> _Dataset excerpts_:
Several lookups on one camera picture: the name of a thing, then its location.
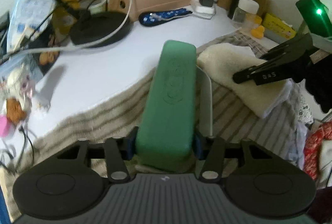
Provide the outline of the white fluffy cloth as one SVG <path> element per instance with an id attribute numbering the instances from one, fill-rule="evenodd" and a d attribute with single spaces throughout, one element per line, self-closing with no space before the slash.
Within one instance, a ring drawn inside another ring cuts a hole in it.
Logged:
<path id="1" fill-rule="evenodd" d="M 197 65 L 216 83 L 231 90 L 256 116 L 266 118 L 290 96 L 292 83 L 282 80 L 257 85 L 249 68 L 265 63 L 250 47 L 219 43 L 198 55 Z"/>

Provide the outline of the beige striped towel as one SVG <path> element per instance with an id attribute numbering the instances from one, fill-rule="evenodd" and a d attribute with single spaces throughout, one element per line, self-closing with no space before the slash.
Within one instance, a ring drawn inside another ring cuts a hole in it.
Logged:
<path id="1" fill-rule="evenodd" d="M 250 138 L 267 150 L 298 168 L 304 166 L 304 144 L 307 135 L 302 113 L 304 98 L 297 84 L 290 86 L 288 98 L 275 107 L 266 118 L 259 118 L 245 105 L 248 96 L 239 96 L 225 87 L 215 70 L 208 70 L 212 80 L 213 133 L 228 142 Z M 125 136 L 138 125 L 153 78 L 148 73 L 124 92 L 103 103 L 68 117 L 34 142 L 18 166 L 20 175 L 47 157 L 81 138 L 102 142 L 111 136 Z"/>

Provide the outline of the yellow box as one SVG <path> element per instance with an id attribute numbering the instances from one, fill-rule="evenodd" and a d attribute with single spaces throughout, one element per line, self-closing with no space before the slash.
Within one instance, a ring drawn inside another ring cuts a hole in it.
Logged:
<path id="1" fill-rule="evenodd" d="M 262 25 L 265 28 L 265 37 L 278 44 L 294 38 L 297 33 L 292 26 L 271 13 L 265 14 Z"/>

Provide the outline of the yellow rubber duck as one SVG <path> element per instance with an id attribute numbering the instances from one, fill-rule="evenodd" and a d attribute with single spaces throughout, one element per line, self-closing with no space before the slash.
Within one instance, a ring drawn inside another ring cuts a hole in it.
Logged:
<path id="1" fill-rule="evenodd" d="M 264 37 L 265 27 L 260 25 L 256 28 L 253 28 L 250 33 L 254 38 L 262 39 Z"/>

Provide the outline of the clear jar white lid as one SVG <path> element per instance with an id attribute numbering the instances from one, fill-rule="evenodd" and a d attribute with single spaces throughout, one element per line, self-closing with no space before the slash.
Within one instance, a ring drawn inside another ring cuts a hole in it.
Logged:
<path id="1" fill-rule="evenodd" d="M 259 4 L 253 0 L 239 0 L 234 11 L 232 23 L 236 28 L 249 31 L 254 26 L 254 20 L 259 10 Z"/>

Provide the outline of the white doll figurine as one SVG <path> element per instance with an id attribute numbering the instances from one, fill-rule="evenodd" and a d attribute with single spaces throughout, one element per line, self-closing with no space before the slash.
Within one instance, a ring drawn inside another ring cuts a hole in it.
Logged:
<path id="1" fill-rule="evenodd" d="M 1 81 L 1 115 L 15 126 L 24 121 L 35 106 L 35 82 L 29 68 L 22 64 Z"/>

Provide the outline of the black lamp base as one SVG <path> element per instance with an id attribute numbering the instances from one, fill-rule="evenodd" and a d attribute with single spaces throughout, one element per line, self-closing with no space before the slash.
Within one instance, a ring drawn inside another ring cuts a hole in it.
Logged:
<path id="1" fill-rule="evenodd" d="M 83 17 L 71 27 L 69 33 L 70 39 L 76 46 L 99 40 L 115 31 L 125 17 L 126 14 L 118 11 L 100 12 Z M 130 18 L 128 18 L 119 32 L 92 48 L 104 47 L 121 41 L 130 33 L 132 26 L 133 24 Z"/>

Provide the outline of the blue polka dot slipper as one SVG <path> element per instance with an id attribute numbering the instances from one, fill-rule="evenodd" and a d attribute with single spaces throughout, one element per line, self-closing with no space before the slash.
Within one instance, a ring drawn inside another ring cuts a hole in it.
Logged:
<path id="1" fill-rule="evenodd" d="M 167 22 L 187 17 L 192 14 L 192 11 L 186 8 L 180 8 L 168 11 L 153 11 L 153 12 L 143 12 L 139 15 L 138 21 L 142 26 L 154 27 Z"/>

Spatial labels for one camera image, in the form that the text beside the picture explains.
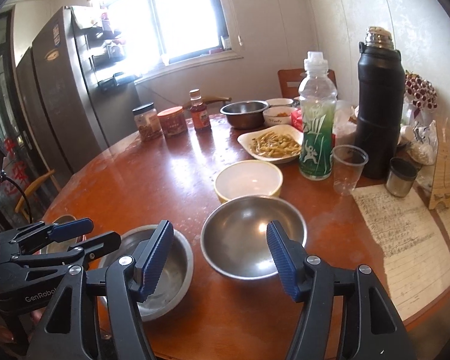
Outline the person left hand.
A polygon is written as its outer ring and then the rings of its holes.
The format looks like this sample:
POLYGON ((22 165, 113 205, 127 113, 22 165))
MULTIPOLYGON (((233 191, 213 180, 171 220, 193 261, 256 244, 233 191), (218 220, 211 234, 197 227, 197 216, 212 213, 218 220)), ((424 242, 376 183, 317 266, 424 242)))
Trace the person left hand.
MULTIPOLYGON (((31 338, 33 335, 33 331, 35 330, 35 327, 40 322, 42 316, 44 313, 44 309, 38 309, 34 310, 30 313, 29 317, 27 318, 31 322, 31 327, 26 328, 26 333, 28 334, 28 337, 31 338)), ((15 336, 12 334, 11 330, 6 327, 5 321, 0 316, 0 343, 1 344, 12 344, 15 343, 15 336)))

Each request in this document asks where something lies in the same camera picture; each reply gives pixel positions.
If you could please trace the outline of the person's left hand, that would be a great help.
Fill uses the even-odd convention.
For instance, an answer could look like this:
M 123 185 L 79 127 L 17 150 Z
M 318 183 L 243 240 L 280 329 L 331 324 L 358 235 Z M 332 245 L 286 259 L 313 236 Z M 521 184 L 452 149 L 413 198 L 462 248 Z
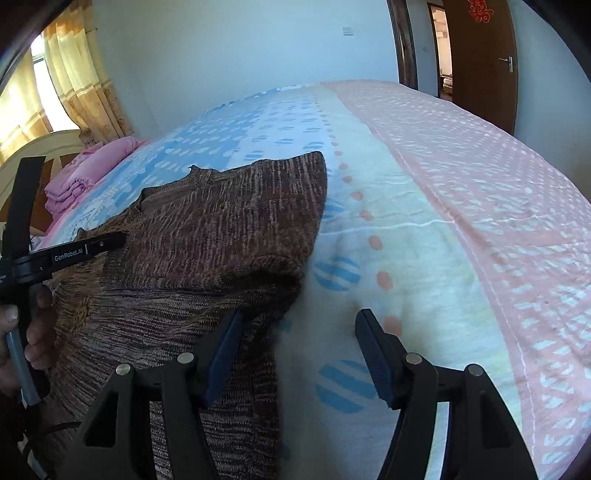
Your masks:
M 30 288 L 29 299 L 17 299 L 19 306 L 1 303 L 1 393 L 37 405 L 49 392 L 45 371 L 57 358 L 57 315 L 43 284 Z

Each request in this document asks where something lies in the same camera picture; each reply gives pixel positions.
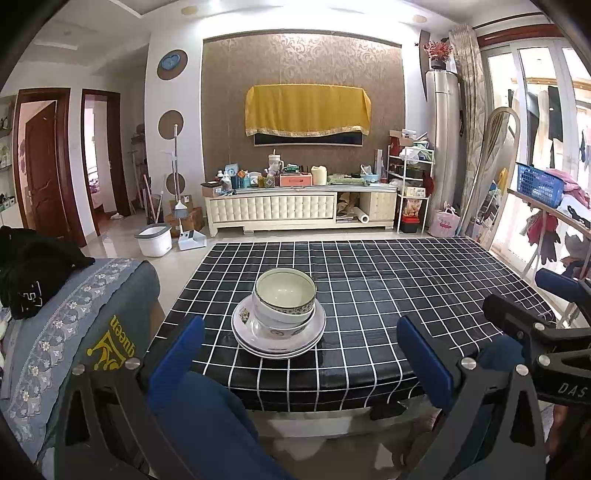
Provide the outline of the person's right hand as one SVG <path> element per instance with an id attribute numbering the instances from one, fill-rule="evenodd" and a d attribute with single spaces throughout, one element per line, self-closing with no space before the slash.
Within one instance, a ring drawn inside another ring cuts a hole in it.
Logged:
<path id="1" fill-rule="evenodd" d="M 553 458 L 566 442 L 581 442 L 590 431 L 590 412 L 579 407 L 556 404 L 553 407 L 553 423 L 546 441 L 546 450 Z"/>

==

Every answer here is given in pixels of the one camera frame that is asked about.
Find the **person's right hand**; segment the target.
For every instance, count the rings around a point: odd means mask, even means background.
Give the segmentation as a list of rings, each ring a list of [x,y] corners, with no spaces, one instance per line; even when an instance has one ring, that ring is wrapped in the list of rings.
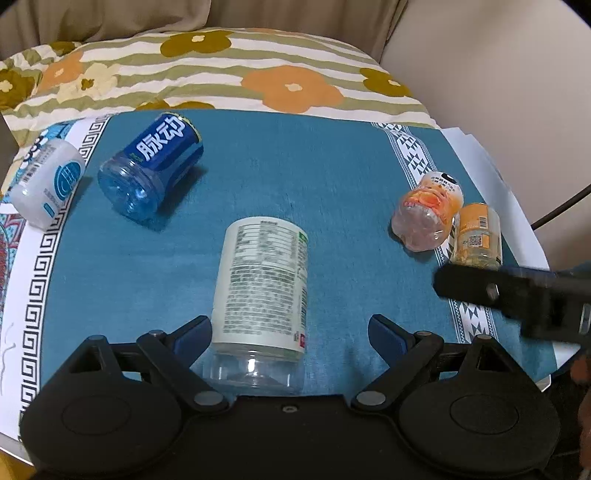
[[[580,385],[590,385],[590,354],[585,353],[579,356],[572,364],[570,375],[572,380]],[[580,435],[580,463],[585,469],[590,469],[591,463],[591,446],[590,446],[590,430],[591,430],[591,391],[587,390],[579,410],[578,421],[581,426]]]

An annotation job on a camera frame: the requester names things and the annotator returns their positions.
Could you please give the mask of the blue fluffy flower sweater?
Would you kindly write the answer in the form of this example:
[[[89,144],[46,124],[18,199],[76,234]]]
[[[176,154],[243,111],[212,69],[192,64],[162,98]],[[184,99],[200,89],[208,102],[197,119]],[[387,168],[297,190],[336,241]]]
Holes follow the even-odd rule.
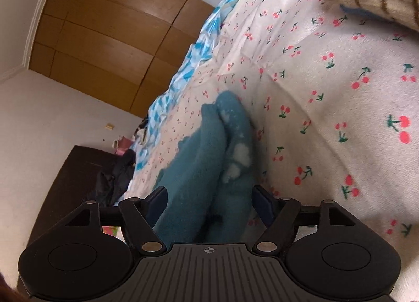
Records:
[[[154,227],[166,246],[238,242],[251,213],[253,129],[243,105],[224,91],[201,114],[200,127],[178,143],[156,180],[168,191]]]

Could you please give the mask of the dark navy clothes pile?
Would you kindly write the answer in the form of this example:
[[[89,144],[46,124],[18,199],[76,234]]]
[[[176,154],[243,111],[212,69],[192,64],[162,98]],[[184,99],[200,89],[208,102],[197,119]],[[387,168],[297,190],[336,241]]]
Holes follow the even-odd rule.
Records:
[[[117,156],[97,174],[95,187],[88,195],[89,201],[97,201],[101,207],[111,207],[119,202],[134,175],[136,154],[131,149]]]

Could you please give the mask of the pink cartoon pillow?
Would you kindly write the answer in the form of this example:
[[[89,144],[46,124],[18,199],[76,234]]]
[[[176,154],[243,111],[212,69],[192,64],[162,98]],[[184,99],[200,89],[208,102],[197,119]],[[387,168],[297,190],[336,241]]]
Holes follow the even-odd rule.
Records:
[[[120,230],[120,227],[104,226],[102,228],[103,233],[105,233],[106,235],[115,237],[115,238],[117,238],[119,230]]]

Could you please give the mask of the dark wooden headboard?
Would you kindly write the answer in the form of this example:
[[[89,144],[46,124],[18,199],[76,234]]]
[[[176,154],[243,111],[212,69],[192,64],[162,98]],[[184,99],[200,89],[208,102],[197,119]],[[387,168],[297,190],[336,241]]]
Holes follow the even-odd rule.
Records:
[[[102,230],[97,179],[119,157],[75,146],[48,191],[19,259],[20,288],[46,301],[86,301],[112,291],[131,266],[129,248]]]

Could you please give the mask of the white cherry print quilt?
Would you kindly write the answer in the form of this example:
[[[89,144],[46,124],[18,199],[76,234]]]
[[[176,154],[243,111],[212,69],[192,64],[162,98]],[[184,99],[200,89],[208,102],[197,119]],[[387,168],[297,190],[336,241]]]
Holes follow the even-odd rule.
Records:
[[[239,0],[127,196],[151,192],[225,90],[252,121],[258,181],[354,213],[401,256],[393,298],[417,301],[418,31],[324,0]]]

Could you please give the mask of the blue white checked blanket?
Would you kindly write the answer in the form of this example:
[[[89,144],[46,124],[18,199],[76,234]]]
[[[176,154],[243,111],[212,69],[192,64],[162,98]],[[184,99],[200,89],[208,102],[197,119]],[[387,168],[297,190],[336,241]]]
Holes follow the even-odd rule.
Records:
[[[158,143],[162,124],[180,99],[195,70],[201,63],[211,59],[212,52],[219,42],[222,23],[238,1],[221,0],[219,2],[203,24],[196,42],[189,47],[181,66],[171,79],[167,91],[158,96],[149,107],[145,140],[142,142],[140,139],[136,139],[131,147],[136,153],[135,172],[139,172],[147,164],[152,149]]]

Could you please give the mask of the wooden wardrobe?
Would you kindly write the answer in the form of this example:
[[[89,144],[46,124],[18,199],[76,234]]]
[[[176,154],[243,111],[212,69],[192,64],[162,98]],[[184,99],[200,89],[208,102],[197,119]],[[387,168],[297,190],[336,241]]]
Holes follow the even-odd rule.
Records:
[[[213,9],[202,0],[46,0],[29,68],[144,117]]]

> _Activity_: Check every line of the records, and copy the ones that hold the word "like".

> _Answer to this problem_:
The format looks like this sample:
For instance, an answer could look like this:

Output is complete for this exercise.